Exercise brief
Your response should consist of the data that follows, repeated in full without alteration.

Information provided
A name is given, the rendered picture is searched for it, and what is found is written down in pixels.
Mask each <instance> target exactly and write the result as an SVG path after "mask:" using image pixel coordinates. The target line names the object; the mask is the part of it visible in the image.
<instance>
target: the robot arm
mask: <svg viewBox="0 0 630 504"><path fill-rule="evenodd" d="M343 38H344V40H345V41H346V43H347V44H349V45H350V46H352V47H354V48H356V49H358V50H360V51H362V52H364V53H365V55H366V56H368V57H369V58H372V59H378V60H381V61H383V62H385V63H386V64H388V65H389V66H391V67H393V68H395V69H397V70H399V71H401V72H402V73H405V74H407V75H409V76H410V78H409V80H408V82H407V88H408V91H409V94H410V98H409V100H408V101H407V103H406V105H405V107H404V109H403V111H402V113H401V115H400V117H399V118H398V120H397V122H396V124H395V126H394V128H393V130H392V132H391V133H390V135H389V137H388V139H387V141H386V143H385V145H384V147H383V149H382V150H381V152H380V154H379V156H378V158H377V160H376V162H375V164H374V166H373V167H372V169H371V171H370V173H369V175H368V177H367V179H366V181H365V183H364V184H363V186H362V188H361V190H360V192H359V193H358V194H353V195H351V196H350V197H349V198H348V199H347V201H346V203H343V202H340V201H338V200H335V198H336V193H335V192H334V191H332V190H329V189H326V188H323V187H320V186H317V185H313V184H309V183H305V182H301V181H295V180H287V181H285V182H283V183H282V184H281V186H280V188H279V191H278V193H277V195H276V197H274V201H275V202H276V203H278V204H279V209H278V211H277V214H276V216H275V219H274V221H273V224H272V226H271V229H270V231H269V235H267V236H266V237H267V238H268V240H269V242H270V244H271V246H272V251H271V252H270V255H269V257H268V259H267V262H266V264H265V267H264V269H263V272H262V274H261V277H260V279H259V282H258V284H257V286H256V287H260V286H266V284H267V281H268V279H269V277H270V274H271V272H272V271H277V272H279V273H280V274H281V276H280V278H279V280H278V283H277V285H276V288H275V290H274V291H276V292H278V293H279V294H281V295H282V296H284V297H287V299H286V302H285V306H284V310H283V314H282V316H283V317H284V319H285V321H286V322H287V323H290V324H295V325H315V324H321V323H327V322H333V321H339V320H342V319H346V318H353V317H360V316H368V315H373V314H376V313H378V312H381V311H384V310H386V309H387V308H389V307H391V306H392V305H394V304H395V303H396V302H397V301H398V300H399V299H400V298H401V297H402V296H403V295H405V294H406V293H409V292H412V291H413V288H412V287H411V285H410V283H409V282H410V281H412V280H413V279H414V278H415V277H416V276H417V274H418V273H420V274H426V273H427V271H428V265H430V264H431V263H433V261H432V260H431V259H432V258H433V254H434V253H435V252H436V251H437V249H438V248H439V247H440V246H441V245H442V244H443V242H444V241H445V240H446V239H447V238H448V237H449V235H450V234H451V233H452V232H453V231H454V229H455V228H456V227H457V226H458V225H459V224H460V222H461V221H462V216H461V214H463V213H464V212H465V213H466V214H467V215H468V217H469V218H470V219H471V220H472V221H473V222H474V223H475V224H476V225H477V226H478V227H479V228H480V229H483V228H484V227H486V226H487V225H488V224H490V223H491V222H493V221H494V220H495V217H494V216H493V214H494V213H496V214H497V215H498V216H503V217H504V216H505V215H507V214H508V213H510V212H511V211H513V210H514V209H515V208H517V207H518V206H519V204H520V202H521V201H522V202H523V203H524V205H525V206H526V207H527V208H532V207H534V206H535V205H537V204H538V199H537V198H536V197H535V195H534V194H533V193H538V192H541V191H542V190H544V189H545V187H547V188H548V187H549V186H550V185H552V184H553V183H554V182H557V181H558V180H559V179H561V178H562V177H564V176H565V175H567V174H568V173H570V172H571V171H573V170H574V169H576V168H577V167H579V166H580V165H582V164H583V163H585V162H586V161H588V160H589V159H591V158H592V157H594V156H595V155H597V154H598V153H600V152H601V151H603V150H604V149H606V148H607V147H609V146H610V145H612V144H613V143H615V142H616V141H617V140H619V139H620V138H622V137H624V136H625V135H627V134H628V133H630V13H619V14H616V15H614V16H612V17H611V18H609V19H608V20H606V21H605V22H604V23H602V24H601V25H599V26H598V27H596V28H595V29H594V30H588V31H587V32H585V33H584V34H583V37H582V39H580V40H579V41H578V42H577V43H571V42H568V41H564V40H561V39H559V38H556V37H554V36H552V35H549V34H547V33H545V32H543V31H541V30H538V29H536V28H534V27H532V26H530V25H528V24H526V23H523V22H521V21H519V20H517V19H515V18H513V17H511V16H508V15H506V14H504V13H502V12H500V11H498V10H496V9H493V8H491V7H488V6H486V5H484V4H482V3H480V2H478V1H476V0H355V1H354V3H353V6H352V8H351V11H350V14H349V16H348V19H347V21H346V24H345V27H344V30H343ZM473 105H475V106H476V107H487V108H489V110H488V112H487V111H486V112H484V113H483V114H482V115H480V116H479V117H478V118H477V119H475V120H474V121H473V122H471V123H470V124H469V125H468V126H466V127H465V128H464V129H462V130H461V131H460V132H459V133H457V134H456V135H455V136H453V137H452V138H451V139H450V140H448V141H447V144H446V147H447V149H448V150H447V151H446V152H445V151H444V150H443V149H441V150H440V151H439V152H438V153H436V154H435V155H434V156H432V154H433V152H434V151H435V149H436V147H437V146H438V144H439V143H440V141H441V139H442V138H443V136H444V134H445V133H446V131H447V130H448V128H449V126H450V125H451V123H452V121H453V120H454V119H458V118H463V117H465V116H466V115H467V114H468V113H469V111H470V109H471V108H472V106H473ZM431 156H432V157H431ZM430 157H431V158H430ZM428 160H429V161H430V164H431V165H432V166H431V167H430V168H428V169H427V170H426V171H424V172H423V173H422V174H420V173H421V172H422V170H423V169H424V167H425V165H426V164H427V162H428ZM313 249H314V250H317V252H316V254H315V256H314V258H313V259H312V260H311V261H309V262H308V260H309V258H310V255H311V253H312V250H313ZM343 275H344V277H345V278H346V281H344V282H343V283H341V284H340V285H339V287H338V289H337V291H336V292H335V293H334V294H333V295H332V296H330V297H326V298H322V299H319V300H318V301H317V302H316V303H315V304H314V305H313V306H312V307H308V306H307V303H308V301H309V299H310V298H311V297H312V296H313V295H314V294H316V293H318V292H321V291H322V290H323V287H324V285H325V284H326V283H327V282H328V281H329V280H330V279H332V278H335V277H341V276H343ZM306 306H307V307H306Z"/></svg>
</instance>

Written reply
A name is given, the rendered picture is searched for it, and what is found is written down in pixels.
Mask each <instance> target exactly and write the result as an SVG path after "mask:" using image pixel coordinates. The target line names the object; the mask is the part of it visible in the image.
<instance>
target: the robot arm
mask: <svg viewBox="0 0 630 504"><path fill-rule="evenodd" d="M343 38H344V40H345V41H346V43H347V44H349V45H350V46H352V47H354V48H356V49H358V50H360V51H362V52H364V53H365V55H366V56H368V57H369V58H372V59H378V60H381V61H383V62H385V63H386V64H388V65H389V66H391V67H393V68H395V69H397V70H399V71H401V72H402V73H405V74H407V75H409V76H410V78H409V80H408V82H407V88H408V91H409V94H410V98H409V100H408V101H407V103H406V105H405V107H404V109H403V111H402V113H401V115H400V117H399V118H398V120H397V122H396V124H395V126H394V128H393V130H392V132H391V133H390V135H389V137H388V139H387V141H386V143H385V145H384V147H383V149H382V150H381V152H380V154H379V156H378V158H377V160H376V162H375V164H374V166H373V167H372V169H371V171H370V173H369V175H368V177H367V179H366V181H365V183H364V184H363V186H362V188H361V190H360V192H359V193H358V194H353V195H351V196H350V197H349V198H348V199H347V201H346V203H343V202H340V201H338V200H335V198H336V193H335V192H334V191H332V190H329V189H326V188H323V187H320V186H317V185H313V184H309V183H305V182H301V181H295V180H287V181H285V182H283V183H282V184H281V186H280V188H279V191H278V193H277V195H276V197H274V201H275V202H276V203H278V204H279V209H278V211H277V214H276V216H275V219H274V221H273V224H272V226H271V229H270V231H269V235H267V236H266V237H267V238H268V240H269V242H270V244H271V246H272V251H271V252H270V255H269V257H268V259H267V262H266V264H265V267H264V269H263V272H262V274H261V277H260V279H259V282H258V284H257V286H256V287H260V286H266V284H267V281H268V279H269V277H270V274H271V272H272V271H277V272H279V273H280V274H281V276H280V278H279V280H278V283H277V285H276V288H275V290H274V291H276V292H278V293H279V294H281V295H282V296H284V297H287V299H286V302H285V306H284V310H283V314H282V316H283V317H284V319H285V321H286V322H287V323H290V324H295V325H315V324H321V323H327V322H333V321H339V320H342V319H346V318H353V317H360V316H368V315H373V314H376V313H378V312H381V311H384V310H386V309H387V308H389V307H391V306H392V305H394V304H395V303H396V302H397V301H398V300H399V299H400V298H401V297H402V296H403V295H405V294H406V293H409V292H412V291H413V288H412V287H411V285H410V283H409V282H410V281H412V280H413V279H414V278H415V277H416V276H417V274H418V273H420V274H426V273H427V271H428V265H430V264H431V263H433V261H432V260H431V259H432V258H433V254H434V253H435V252H436V251H437V249H438V248H439V247H440V246H441V245H442V244H443V242H444V241H445V240H446V239H447V238H448V237H449V235H450V234H451V233H452V232H453V231H454V229H455V228H456V227H457V226H458V225H459V224H460V222H461V221H462V216H461V214H463V213H464V212H465V213H466V214H467V215H468V217H469V218H470V219H471V220H472V221H473V222H474V223H475V224H476V225H477V226H478V227H479V228H480V229H483V228H484V227H486V226H487V225H488V224H490V223H491V222H493V221H494V220H495V217H494V216H493V214H494V213H496V214H497V215H498V216H503V217H504V216H505V215H507V214H508V213H510V212H511V211H513V210H514V209H515V208H517V207H518V206H519V204H520V202H521V201H522V202H523V203H524V205H525V206H526V207H527V208H532V207H534V206H535V205H537V204H538V199H537V198H536V197H535V195H534V194H533V193H538V192H541V191H542V190H544V189H545V187H547V188H548V187H549V186H550V185H552V184H553V183H554V182H557V181H558V180H559V179H561V178H562V177H564V176H565V175H567V174H568V173H570V172H571V171H573V170H574V169H576V168H577V167H579V166H580V165H582V164H583V163H585V162H586V161H588V160H589V159H591V158H592V157H594V156H595V155H597V154H598V153H600V152H601V151H603V150H604V149H606V148H607V147H609V146H610V145H612V144H613V143H615V142H616V141H617V140H619V139H620V138H622V137H624V136H625V135H627V134H628V133H630V13H619V14H616V15H614V16H612V17H611V18H609V19H608V20H606V21H605V22H604V23H602V24H601V25H599V26H598V27H596V28H595V29H594V30H588V31H587V32H585V33H584V34H583V37H582V39H580V40H579V41H578V42H577V43H571V42H568V41H564V40H561V39H559V38H556V37H554V36H552V35H549V34H547V33H545V32H543V31H541V30H538V29H536V28H534V27H532V26H530V25H528V24H526V23H523V22H521V21H519V20H517V19H515V18H513V17H511V16H508V15H506V14H504V13H502V12H500V11H498V10H496V9H493V8H491V7H488V6H486V5H484V4H482V3H480V2H478V1H476V0H355V1H354V3H353V6H352V8H351V11H350V14H349V16H348V19H347V21H346V24H345V27H344V30H343ZM473 105H475V106H476V107H487V108H489V110H488V112H487V111H486V112H484V113H483V114H482V115H480V116H479V117H478V118H477V119H475V120H474V121H473V122H471V123H470V124H469V125H468V126H466V127H465V128H464V129H462V130H461V131H460V132H459V133H457V134H456V135H455V136H453V137H452V138H451V139H450V140H448V141H447V144H446V147H447V149H448V150H447V151H446V152H445V151H444V150H443V149H441V150H440V151H439V152H438V153H436V154H435V155H434V156H432V154H433V152H434V151H435V149H436V147H437V146H438V144H439V143H440V141H441V139H442V138H443V136H444V134H445V133H446V131H447V130H448V128H449V126H450V125H451V123H452V121H453V120H454V119H458V118H463V117H465V116H466V115H467V114H468V113H469V111H470V109H471V108H472V106H473ZM431 156H432V157H431ZM430 157H431V158H430ZM428 160H429V161H430V164H431V165H432V166H431V167H430V168H428V169H427V170H426V171H424V172H423V173H422V174H420V173H421V172H422V170H423V169H424V167H425V165H426V164H427V162H428ZM313 249H314V250H317V252H316V254H315V256H314V258H313V259H312V260H311V261H309V262H308V260H309V258H310V255H311V253H312V250H313ZM343 275H344V277H345V278H346V281H344V282H343V283H341V284H340V285H339V287H338V289H337V291H336V292H335V293H334V294H333V295H332V296H330V297H326V298H322V299H319V300H318V301H317V302H316V303H315V304H314V305H313V306H312V307H308V306H307V303H308V301H309V299H310V298H311V297H312V296H313V295H314V294H316V293H318V292H321V291H322V290H323V287H324V285H325V284H326V283H327V282H328V281H329V280H330V279H332V278H335V277H341V276H343ZM306 306H307V307H306Z"/></svg>
</instance>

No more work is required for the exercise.